With respect to geography, not everyone works on Broadway and has to pay to live in New York. You can find the same jobs at theatres in every city in the country (and around the world), often in areas that are less expensive to live. It is also easier to break into the theatre in smaller venues, then work your way up. As you do, your pay may rise, allowing you to afford to live in more expensive areas.

With respect to employers, you might just find yourself drawn to areas outside of the theatre and you will have core skills that are relevant to a variety of jobs. For example, if you work on electrical engineering for a theatre, you are bound to have skills relevant to electrical engineering in other capacities. Or if you learn set design, your artistic skills might be handy in a variety of places that need people experienced in carpentry and painting.

The key is to identify your general interests and strive towards a career in the area of your choosing. If you pursue something you love and you are developing core skills, you are bound to be able to find a way to make a living while enjoying your job.

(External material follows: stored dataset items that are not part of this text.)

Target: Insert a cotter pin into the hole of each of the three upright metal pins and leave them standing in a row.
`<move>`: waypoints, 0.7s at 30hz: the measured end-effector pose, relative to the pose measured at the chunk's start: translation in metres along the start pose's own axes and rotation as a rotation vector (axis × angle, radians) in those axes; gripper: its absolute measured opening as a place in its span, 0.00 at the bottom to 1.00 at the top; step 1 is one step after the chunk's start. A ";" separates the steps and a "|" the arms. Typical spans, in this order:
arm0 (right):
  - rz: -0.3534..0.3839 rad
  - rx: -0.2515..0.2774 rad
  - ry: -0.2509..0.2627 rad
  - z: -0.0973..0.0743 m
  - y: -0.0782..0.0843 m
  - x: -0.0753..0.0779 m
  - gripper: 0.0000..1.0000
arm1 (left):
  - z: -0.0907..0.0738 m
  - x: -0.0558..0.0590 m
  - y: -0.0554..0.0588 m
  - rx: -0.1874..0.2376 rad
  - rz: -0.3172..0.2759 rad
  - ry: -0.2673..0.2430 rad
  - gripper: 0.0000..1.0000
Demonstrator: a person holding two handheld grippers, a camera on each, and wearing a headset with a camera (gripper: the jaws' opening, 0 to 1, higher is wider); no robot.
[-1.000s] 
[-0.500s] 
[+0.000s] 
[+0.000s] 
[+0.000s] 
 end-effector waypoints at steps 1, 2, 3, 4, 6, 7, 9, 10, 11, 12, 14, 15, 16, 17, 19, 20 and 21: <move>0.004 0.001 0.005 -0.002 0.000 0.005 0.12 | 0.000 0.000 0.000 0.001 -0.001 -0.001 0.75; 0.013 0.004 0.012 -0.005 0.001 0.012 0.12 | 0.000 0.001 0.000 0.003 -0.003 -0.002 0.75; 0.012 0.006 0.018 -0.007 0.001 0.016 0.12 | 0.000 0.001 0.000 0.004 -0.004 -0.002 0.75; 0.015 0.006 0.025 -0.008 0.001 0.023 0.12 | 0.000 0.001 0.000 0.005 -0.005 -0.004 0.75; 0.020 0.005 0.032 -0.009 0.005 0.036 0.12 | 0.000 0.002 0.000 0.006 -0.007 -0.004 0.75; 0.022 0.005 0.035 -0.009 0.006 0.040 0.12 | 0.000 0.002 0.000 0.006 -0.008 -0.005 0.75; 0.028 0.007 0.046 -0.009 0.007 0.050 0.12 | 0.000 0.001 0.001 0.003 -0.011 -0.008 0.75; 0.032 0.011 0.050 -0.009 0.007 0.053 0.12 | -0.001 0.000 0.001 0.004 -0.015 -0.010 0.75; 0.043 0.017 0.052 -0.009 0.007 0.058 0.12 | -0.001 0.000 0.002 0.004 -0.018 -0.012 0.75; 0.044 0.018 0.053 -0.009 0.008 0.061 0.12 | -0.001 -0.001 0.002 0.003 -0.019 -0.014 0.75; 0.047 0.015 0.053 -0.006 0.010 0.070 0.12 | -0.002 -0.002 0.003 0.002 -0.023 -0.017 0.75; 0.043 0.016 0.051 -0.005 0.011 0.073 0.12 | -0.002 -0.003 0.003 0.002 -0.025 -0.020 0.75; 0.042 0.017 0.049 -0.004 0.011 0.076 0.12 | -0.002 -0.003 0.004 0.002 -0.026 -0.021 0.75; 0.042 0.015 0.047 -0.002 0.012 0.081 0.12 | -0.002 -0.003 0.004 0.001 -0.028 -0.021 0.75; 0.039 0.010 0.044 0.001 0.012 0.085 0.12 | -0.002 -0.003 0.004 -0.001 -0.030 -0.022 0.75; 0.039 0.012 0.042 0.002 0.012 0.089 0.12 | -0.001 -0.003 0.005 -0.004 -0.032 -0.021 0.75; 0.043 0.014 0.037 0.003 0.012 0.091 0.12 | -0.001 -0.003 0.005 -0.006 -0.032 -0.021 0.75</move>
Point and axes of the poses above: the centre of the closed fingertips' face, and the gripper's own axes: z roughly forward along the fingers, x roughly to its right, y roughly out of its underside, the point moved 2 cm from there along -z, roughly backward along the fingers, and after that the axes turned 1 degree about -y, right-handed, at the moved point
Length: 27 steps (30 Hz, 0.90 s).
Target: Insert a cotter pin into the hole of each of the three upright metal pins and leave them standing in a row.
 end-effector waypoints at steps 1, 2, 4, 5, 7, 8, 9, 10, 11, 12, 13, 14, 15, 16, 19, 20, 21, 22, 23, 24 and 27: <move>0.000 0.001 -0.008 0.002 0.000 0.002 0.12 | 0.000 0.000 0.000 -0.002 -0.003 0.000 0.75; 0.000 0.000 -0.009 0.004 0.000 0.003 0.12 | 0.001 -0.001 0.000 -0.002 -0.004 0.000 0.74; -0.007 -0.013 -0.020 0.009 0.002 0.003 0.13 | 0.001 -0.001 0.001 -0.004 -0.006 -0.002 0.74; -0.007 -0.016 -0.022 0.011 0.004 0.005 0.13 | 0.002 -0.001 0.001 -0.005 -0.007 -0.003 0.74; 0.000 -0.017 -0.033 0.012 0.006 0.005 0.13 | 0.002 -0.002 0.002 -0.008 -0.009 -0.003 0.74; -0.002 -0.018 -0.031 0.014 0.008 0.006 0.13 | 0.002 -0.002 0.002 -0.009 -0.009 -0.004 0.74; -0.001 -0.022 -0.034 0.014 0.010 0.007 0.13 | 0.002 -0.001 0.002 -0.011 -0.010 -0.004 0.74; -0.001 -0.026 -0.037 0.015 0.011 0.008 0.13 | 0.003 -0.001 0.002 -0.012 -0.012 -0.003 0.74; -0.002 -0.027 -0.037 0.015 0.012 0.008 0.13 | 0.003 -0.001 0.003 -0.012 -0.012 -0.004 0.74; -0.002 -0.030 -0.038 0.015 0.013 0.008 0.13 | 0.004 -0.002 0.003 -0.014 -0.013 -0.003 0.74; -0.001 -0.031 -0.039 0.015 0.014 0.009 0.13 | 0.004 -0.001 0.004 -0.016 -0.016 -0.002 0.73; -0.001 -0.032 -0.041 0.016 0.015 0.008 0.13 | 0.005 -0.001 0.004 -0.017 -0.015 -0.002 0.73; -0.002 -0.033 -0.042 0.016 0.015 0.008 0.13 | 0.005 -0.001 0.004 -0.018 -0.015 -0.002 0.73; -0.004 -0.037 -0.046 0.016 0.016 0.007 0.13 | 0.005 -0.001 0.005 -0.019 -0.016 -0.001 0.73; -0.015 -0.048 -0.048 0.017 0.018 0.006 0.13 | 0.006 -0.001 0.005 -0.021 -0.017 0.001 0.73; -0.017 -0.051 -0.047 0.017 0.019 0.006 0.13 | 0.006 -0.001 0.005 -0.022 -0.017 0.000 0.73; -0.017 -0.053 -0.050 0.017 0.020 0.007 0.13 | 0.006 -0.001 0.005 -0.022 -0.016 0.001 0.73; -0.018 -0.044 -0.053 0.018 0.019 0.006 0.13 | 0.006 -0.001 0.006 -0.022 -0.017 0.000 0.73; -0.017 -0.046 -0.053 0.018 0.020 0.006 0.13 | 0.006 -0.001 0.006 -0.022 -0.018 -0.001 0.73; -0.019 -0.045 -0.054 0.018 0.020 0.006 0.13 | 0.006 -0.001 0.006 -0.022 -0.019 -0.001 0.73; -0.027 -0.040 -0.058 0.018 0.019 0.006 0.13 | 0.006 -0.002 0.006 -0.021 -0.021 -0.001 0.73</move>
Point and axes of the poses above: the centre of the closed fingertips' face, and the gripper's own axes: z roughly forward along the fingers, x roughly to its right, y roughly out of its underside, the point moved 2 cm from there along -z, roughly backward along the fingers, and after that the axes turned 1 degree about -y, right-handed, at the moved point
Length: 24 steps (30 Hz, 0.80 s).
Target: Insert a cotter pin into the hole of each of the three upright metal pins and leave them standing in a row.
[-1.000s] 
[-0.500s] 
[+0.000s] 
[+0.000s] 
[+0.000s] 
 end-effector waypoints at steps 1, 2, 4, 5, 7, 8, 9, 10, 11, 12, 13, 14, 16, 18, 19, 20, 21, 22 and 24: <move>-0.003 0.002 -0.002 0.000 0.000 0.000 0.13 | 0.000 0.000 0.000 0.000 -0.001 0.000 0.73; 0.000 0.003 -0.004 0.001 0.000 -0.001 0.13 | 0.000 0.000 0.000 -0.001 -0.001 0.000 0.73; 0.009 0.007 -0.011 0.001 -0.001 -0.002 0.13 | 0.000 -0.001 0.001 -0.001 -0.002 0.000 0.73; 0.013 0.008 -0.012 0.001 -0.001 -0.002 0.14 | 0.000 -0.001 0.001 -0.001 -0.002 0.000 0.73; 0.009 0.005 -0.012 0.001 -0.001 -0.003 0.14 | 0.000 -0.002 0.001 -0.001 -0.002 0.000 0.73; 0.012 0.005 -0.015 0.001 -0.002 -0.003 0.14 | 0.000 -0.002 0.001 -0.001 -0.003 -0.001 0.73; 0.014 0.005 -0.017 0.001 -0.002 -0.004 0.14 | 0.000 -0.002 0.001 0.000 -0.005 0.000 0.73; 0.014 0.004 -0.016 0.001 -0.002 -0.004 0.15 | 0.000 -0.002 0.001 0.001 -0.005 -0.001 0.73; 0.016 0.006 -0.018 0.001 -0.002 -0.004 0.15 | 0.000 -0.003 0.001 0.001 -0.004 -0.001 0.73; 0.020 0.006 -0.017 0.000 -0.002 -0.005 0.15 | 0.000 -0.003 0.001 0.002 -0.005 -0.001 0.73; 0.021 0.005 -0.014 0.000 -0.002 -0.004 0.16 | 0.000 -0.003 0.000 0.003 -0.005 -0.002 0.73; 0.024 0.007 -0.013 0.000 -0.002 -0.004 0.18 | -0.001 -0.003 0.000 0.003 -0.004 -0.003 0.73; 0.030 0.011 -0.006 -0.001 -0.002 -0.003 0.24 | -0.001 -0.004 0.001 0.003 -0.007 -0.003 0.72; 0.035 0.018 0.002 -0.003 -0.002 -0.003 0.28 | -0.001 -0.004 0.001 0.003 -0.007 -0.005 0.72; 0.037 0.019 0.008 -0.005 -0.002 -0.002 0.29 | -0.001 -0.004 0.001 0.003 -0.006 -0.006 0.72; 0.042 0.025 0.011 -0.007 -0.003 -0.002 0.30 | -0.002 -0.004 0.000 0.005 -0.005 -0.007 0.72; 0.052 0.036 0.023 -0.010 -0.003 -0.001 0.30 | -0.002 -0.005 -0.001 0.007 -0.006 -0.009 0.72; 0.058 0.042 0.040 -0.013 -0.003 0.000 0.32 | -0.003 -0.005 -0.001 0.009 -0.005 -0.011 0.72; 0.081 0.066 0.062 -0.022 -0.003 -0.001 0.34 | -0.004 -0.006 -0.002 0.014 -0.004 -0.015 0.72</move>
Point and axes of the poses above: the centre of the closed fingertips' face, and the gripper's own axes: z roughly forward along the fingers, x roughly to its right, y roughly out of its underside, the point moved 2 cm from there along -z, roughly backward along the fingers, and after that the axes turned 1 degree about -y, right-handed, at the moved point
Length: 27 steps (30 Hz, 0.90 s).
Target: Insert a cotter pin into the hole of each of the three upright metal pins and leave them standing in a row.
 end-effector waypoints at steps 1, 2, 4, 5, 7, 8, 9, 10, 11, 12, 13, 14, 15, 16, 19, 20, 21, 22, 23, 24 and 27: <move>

Last updated Apr 30 '14 at 13:42

The best way to discover a good career fit is to start with your areas of interest. Then, try to figure out what types of jobs might allow you to tap those interests while also giving you financial stability. Going the opposite way around -- start with something that pays well, then find a job you don't hate -- is not a recipe for long-term happiness.

Let me ask a follow-up question: What are you passionate about?

Last updated Apr 30 '14 at 13:41

Follow your heart - do the work you love, and you'll never "work" a day in your life. If you're going to spend the rest of your life working, you might as well spend it doing something you love.